Lithium-ion batteries are emerging as the key energy storage technology for both the power grid and electric vehicles due to their high energy capacity and lightweight. However, they remain costly, are very difficult to recycle, and suffer significant performance degradation over time. This Future Manufacturing (FM) grant will support fundamental research to discover and develop future manufacturing concepts that enable fabrication of reliable, energy dense, and easily recyclable next generation Li-ion batteries. The novel manufacturing approach will enable battery fabrication in smaller steps and provide highly efficient thermal management, while improving electrochemical performance, lifecycle sustainability, and recyclability. The manufacturing processes will result in both reduced waste and lower energy input compared to the current state-of-the-art. The research will reduce the dependency of the United States on imported critical materials, support a circular economy through simplified battery manufacturing and recycling processes, and in doing so also reduce the cost of Li-ion batteries. The grant will also create new outreach projects and workforce development activities for K-12, undergraduate, and graduate students and professionals and transform the curricula in multidisciplinary areas related to Li-ion batteries, manufacturing engineering, thermal science, and system design.

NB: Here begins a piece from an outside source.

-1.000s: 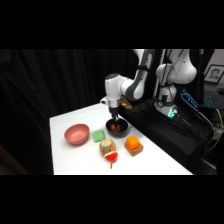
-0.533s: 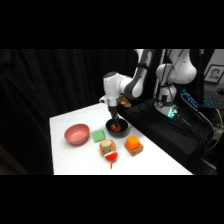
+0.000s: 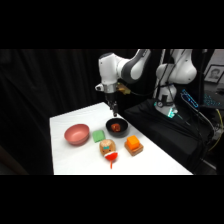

Li-ion batteries today are manufactured via slurry-based processes, which introduce complexity, cost, and other challenges into battery manufacturing and recycling. This research will utilize a new manufacturing paradigm, which capitalizes on novel electrodeposition/de-electroplating technologies to holistically optimize Li-ion battery manufacturing for enhanced performance, lifecycle sustainability, thermal management, and recyclability. In support of this vision, the research plan is composed of four tightly coupled research thrusts, paired with extensive workforce development and education activities. In Thrust 1, the research will advance electrode and electrolyte manufacturing and assembly of cathode-electrolyte-anode stacks. In Thrust 2, the research will use the understanding developed in Thrust 1 to develop both electrochemical and innovative inside-out cell recycling concepts. In Thrust 3, the research will focus on cell design, exploiting the novel thermal and electrical properties of the electrodeposited electrodes and electrolytes to form high performance cells compatible with recycling. In Thrust 4, the research will perform extensive lifecycle analysis and reliability-based optimization, to enhance reliability and lifecycle sustainability of the Li-ion battery solution and demonstrate its performance gains over existing battery manufacturing technologies. Running through these thrusts is a holistic design strategy that integrates aspects of manufacturing, performance, recycling, and lifecycle analysis.
This award reflects NSF's statutory mission and has been deemed worthy of support through evaluation using the Foundation's intellectual merit and broader impacts review criteria.